Since forever, or at least since Napster and all those other music servers flooded the internet with music download databases, the war on pirating has long been a part of popular culture as well as the most recent developments in the restructuring of the music industry. Prominent record label EMI had this to say in regards to the BI statements:
Record label EMI doesn’t quite buy into BI’s stats, though. EMI’s Bjørn Rogstad told Aftenposten that the results make it seem like free downloads stimulate pay downloads, but there’s no way to know for sure. “There is one thing we are not going away, and it is the consumption of music increases, while revenue declines. It can not be explained in any way other than that the illegal downloading is over the legal sale of music,” Rogstad said.
The argument is that the downloads entice people to buy select tracks or “cherry picking” as opposed to buying traditional albums.
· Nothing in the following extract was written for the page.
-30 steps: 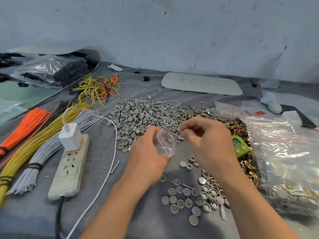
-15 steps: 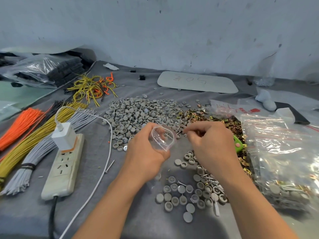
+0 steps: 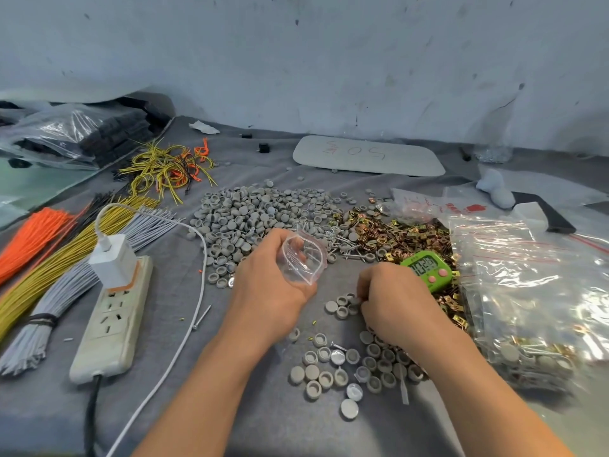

This has been blamed for the inevitable decline in music sales, however the flip side of the coin is…are the people that illegally download music far more knowledgeable about other music than the average consumer? Why is it then that according to these reports, they’re ironically the primary demographic paying for the music in the first place? What a crazy world we live in, huh?
Even the Canadian branch of the RIAA sided with the information regarding P2P users buying more material. To make the case even more fruitful, the report says 73% of P2P users “bought music after they downloaded it illegally, while the primary reason from the non-P2P camp for not buying music was attributed to plain old apathy.” So boredom is to blame for slumping music sales? Wow.
Get out the dice and roll them because it seems at this point it doesn’t matter regarding slumping sales. It is funny however that the people who have been targeted all these years for the cause of the decline of the music industry itself are actually supporting what’s left of it. The word of the day people is paradox, and yes, this is a prime example.













EMI are idiots. I downloaded the new U2 album two weeks before it was released and then bought it on the day of release, and will be buying the deluxe box set. And that’s where EMI fall down - if the packaging is good and offers something substantial then people will buy the albums regardless of if they’ve downloaded it or not. EMI just can’t come out and admit that downloading generally assists record sales, after all they’ve been predicting the downfall of albums due to downloading for the past decade and it still hasn’t happened.
I don’t know why this is surprising. They did a study like this a couple of years ago and it said that illegal downloaders basically treated downloading like it was the radio - if they liked what they heard they would most likely buy it. And of course the record labels screamed bullshit then too.
Great article.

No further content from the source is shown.